If it's a good school I wouldn't mind the odd hymn in assembly, esp if it was the feeder to which all his friends are going to.

seeker Sun 21-Aug-11 09:40:25

This is what happens when people insist that religion has any place in the education system apart from as an academic subject.

If a child can be legitimately taught as fact in a state school that Jesus died for our sins on Good Friday and rose from the dead 3 days later, why are people surprised that there are state schools that want to teach that the world is 6000 years old and God made fossils as a test?

freerangeeggs Mon 22-Aug-11 18:13:57

I might send them there, over my dead body.

twinklytroll Mon 22-Aug-11 18:19:20

I would not, mainly because the creationists I know - and I know quite a few - have views on sexuality , social issues and attitudes to other faiths that I would find very difficult

twinklytroll Mon 22-Aug-11 18:20:09

free range if you asked them nicely they may be able to resurrect your dead body.

LynetteScavo Mon 22-Aug-11 18:22:59

I agree with seeker.

If the school was fantastic I would send my DC there.

My 12 year old has managed to survive two Catholic schools, and a confirmation without believing in God. hmm

twinklytroll Mon 22-Aug-11 18:29:23

That is a fair point Lynette and seeker, where is this school?

beckybrastraps Mon 22-Aug-11 18:35:30

Pretty certain it will teach about natural selection in Science.
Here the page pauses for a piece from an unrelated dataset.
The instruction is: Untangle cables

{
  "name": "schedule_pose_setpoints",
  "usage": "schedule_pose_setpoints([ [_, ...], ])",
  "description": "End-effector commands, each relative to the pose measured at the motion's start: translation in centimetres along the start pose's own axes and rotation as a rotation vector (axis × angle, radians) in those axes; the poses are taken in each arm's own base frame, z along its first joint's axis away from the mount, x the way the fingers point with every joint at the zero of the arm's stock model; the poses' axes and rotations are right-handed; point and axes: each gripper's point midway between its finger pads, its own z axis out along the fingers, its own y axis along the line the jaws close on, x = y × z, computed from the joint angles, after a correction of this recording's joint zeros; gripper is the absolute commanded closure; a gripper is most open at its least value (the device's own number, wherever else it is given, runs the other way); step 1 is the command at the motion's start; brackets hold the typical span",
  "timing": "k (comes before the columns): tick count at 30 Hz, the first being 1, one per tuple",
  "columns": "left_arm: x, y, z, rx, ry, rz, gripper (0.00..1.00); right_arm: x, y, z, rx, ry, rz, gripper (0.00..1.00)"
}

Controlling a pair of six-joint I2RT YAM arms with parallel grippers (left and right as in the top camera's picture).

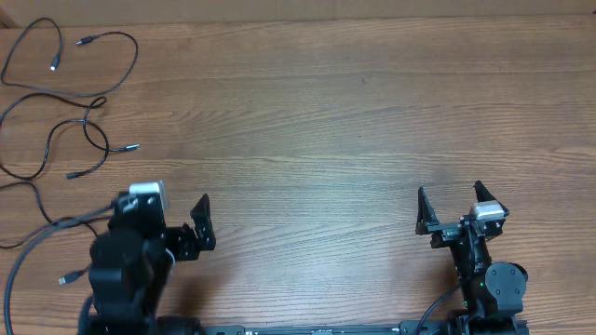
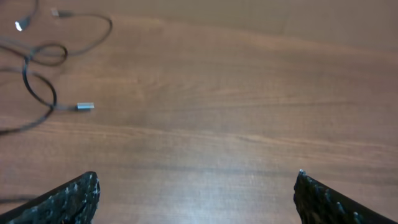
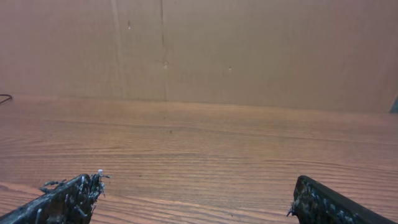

My understanding is that 'creationist' schools in the UK teach about natural selection in Science lessons and creationism in RE.

One of my colleagues is a creationist Physics teacher. He teaches what he is supposed to teach, which is Physics, and that is not affected by his own religious beliefs (although we have cracking conversations in the staff room!). Parents would also be unaware of his beliefs, and therefore presumably unperturbed that he is teaching their children about the evidence for the Big Bang theory, for example.

beckybrastraps Mon 22-Aug-11 18:44:55

Made me think of this...

TalkinPeace2 Mon 22-Aug-11 19:40:59

en.wikipedia.org/wiki/Emmanuel_Schools_Foundation
www.emmanuelctc.org.uk/emmanuelcollege/emmanuelcollege/
www.emmanuelctc.org.uk/thekingsacademy/thekingsacademy/
www.emmanuelctc.org.uk/trinityacademy/trinityacademy/
www.bedeacademy.org.uk/bedeacademy/bedeacademy/

They are real
they are scary
they are Tony Bliar's ideal "Faith Schools"
They are state funded
BE AFRAID

TalkinPeace2 Mon 22-Aug-11 19:42:14

And just to be up to date
www.emmanuelschools.org/thefoundation/news/article.php?id=3923

kakapo Mon 22-Aug-11 20:26:36

but lynette, the school cannot be excellent if it is teaching something that has no evidence as fact - the scientific method has completely bypassed them!

TalkinPeace2 Mon 22-Aug-11 20:37:29

kakapo
look up the OFSTED reports of any othe four schools (you can put their names into the BBC or OFSTED if you do not trust Wikipedia)
they get excellent because they tick the right boxes
and there has been no political will to admit that state funded Faith Schools are a recipe for social dysfunction

LynetteScavo Mon 22-Aug-11 21:01:20

I personally wish they would stop opening up new faith schools.

Isn't England a CofE country? Why are schools, which aren't CofE, state funded at all?